Betapa malunya saat kita ditanya tentang apa saja yang telah kita lakukan saat masa muda kita, jawabnya adalah, “Ya Allah, saya gunakan masa muda saya untuk foya-foya, nongkrong-nongkrong di pinggir jalan dan bersenang-senang dengan pacar tiap malam sambil nonton di bioskop…”. Namun betapa bangganya jika kita bisa menjawab, “Ya Allah, saya gunakan masa muda saya untuk belajar, pontang-panting cari buku di perpus dan toko buku loakan untuk saya ambil faedahnya, saya gunakan waktu muda saya untuk menghafal Al-Qur’an, saya gunakan untuk banyak beribadah kepadaMu, ya Allah….”

Kenapa yang ditanyakan adalah masa muda, bukan masa tua saja? Karena masa muda itu masa serta bisa atau masa-masa produktif. Gampangnya, mau apa aja bisa. Waktu muda juga merupakan waktu yang paling digandrungi oleh setan karena kondisi kejiwaan anak muda masih labil sehingga mudah dipengaruhi. Oleh karena itu, buatlah setan-setan menangis dengan cara mengoptimalkan muda untuk banyak belajar dan beribadah kepada Allah serta berkarya demi memberikan manfaat bagi alam semesta.

 

Petuah Imam Syafi’i

Sebagai penutup, ada petuah yang sangat bagus dari Al-Imam Asy-Syafi’i yang harus kawula muda resapi baik-baik. Dalam sebuah syairnya, beliau berkata:

و من فاته التعليم وقت شبابه   فكبر عليه أربعا لوفاته

Artinya: ”Barangsiapa yang terlewatkan untuk belajar pada masa mudanya, maka bertakbirlah empat rakaat atas kematiannya.”
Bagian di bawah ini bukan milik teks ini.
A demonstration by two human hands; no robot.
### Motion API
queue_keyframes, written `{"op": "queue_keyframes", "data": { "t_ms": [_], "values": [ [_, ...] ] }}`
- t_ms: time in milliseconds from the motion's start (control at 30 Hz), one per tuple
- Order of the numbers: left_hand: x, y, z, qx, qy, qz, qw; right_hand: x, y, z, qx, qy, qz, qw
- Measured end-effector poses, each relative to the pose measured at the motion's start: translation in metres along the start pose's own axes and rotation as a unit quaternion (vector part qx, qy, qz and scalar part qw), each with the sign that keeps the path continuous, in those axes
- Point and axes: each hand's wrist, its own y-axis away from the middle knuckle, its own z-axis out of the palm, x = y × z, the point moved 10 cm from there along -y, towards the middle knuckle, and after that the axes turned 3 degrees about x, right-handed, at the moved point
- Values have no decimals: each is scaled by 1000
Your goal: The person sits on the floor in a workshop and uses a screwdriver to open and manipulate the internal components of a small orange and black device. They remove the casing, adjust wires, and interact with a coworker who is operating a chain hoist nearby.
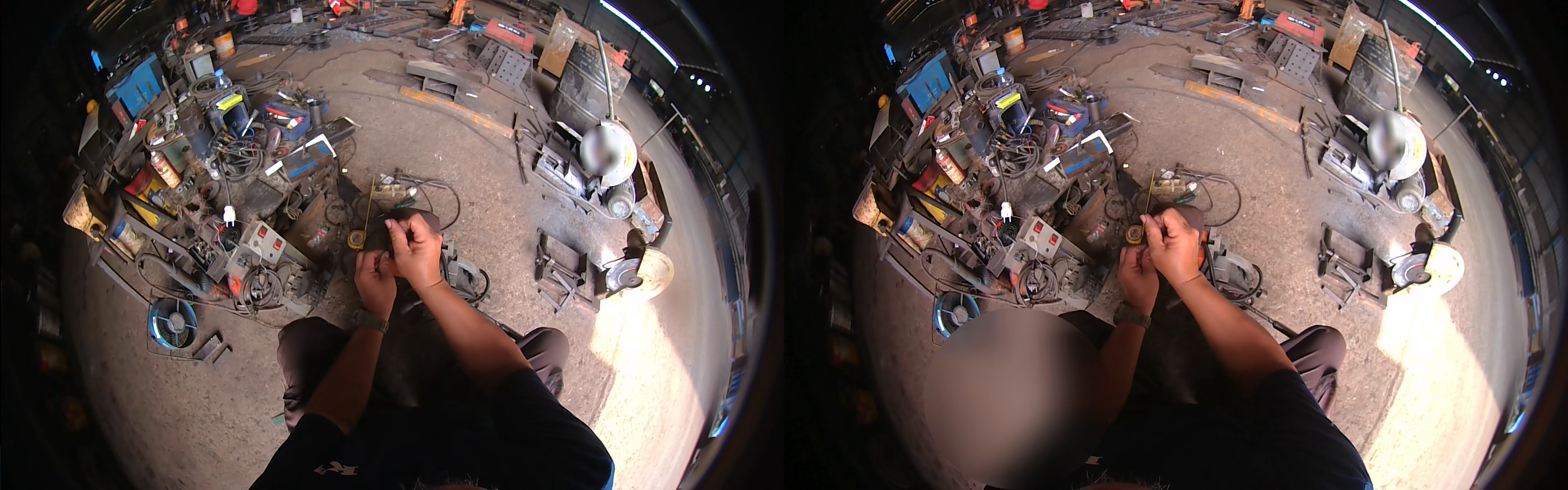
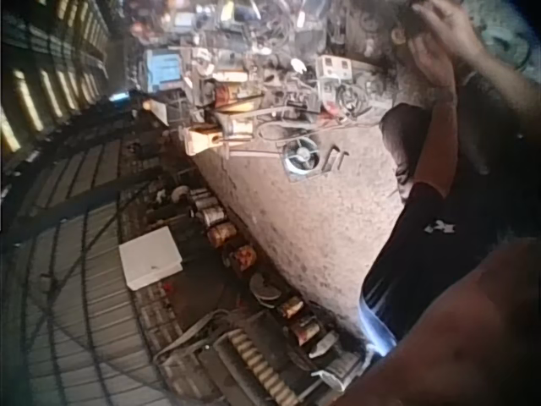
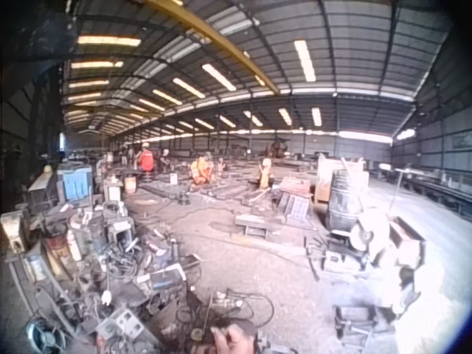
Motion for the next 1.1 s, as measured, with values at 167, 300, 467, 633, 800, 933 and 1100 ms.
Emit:
{"op": "queue_keyframes", "data": {
  "t_ms": [167,300,467,633,800,933,1100],
  "values": [
    [-8,2,4,5,21,-16,1000,-9,-11,-2,-21,51,-55,997],
    [2,0,7,-8,2,4,1000,-15,-13,2,-100,-24,-107,989],
    [-11,3,7,-1,20,-14,1000,0,-8,24,-318,-164,38,933],
    [-12,7,6,-9,17,-17,1000,14,-5,41,-463,-266,136,835],
    [-12,6,4,4,46,-40,998,39,-7,53,-391,-271,185,860],
    [-13,7,3,4,37,-35,999,42,-8,40,-205,-149,136,958],
    [-10,9,1,2,33,-27,999,27,-4,21,-81,-82,115,987]
  ]
}}
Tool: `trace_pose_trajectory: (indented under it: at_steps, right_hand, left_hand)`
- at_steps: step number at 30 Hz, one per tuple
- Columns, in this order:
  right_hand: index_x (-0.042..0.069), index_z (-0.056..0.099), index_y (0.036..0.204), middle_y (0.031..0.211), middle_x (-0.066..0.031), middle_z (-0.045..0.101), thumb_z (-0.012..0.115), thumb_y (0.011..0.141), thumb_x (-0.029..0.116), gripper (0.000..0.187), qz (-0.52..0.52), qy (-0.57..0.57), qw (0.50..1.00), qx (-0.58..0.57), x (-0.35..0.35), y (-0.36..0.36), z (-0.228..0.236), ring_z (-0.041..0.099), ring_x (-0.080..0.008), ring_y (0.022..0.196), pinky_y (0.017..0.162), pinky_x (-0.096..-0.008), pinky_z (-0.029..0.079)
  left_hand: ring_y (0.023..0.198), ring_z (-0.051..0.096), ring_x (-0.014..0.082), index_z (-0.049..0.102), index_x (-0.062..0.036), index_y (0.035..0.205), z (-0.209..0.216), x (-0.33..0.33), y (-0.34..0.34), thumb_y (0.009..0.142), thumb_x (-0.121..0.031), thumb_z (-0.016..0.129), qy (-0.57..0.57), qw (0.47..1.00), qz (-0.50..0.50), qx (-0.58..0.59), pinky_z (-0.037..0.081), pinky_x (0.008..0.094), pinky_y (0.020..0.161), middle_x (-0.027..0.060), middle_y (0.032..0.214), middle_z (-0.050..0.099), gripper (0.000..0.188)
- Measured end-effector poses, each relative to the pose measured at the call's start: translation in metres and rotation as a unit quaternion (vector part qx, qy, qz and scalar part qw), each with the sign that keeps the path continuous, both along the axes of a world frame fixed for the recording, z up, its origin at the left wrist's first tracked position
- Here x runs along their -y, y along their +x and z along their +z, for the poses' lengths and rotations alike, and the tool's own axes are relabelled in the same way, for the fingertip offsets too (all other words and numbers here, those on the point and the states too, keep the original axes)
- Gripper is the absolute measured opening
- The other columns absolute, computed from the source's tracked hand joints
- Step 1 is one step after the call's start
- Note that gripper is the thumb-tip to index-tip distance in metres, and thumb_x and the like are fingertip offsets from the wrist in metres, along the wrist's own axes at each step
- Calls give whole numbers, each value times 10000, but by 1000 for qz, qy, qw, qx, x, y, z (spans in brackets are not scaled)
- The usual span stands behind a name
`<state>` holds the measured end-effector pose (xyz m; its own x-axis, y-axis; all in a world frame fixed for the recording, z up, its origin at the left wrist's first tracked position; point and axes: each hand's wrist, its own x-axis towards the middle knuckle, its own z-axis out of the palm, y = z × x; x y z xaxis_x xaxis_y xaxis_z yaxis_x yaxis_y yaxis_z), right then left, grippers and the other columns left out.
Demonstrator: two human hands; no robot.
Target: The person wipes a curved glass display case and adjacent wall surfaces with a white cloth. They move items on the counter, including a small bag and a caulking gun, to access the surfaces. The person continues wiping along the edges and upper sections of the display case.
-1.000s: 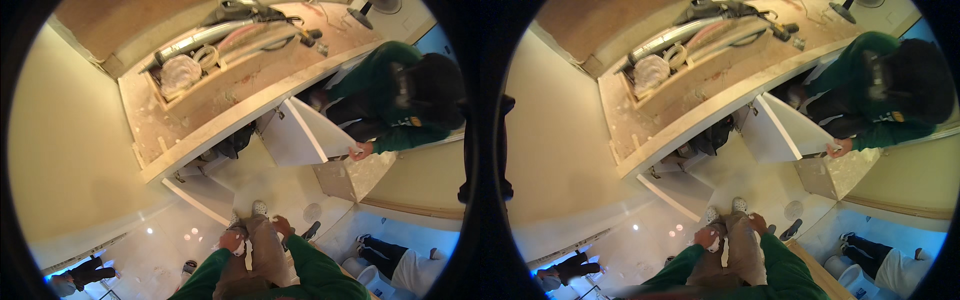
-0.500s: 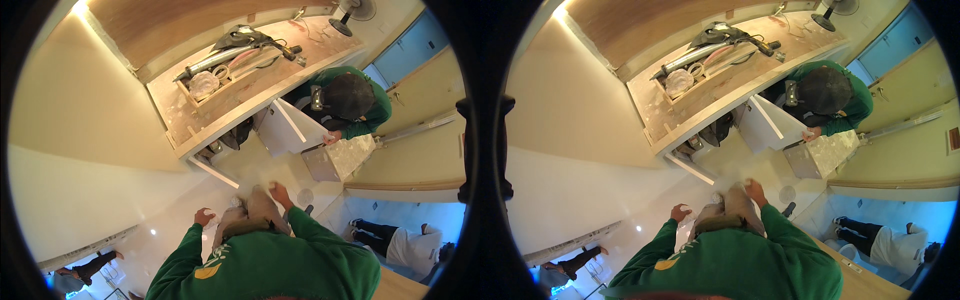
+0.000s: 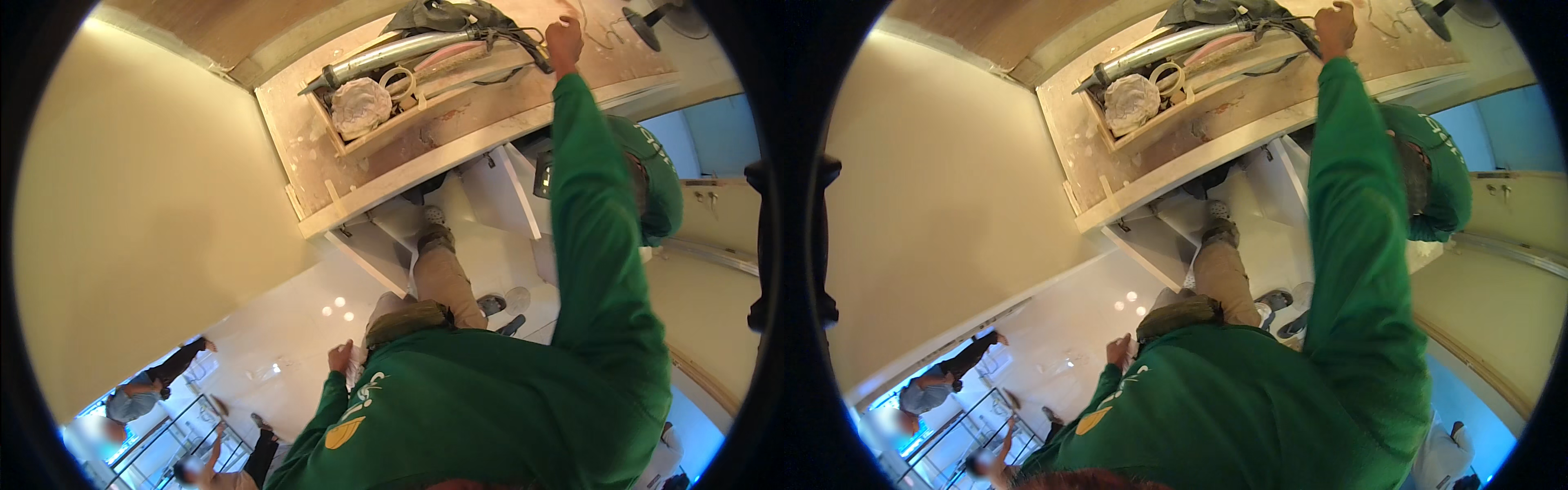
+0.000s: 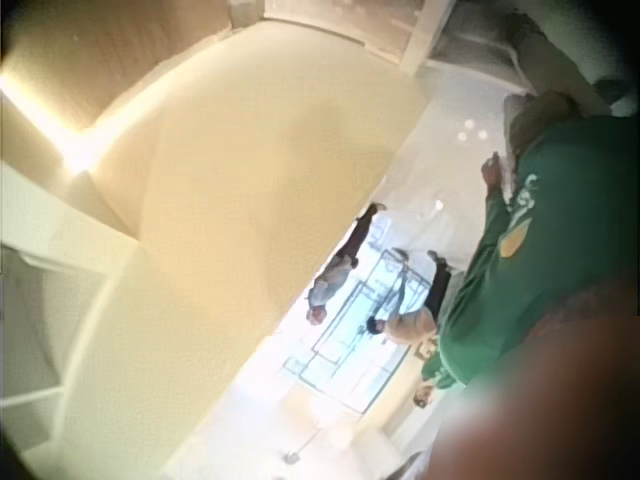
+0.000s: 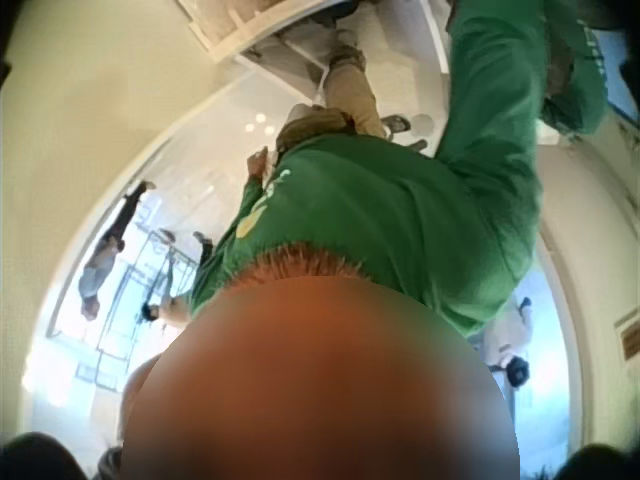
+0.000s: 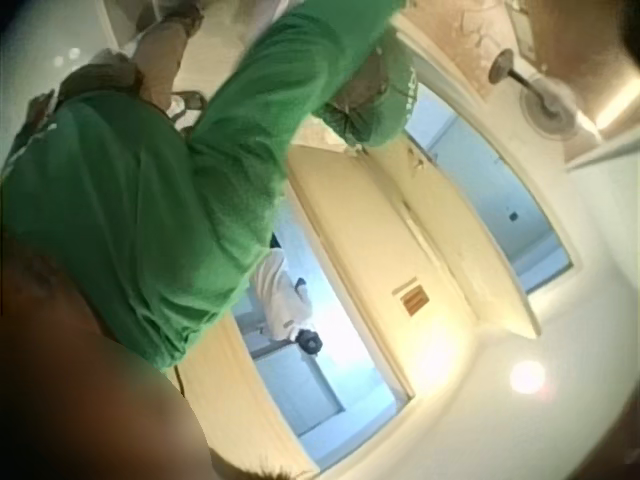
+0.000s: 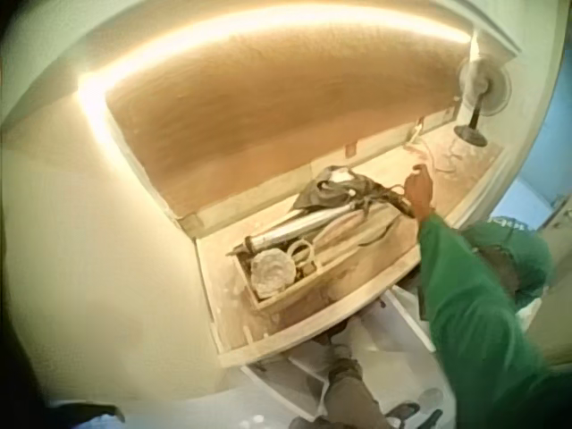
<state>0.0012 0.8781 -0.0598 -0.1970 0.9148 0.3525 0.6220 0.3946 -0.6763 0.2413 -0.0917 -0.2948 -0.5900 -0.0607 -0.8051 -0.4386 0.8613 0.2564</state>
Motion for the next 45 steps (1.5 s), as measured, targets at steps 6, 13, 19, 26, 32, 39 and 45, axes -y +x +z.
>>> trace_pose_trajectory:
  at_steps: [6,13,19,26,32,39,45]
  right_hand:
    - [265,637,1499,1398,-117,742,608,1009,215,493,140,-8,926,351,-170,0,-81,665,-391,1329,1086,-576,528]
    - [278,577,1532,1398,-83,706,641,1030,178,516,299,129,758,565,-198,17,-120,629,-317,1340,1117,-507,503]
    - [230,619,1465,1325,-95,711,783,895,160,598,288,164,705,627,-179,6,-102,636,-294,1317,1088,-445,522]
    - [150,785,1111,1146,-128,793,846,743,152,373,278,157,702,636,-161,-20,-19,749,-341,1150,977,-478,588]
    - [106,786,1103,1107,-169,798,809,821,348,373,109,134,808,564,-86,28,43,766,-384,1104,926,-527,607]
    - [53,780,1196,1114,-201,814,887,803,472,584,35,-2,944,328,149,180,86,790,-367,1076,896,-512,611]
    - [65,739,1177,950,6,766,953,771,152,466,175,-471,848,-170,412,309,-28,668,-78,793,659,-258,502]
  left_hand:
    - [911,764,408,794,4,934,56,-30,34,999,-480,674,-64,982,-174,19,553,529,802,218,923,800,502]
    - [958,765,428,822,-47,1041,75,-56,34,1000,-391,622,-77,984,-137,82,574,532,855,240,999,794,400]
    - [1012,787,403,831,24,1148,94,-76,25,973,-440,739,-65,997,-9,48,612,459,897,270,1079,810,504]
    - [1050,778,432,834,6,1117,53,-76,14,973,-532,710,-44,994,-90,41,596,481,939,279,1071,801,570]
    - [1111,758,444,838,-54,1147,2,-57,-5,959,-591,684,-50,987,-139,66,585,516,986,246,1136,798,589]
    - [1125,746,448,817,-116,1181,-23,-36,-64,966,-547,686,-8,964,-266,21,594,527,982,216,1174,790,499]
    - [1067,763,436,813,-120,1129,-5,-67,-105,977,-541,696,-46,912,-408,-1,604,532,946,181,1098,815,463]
Ini adalah sindiran yang sangat halus dari Imam Syafi’i untuk generasi muda. Artinya, masa muda adalah masa keemasan, yaitu masa yang sangat pas untuk belajar. Di masa muda itulah, seseorang akan menyerap banyak ilmu yang susah didapatkan ketika beranjak tua. Sehingga arti sebuah kehidupan yang indah adalah belajar di saat muda, sehingga jika masa muda terlewatkan dari belajar, seolah-olah hidup ini kosong tanpa makna bagai orang yang sudah meninggal yang sudah tidak mampu lagi memberi manfaat. Jadi ya, “…bertakbirlah empat rakaat atas kematiannya…”, artinya dishalatkan saja dengan “shalat jenazah”.  Mari belajar dengan tekun agar kelak dapat memberi manfaat untuk umat. Allahu a’lam.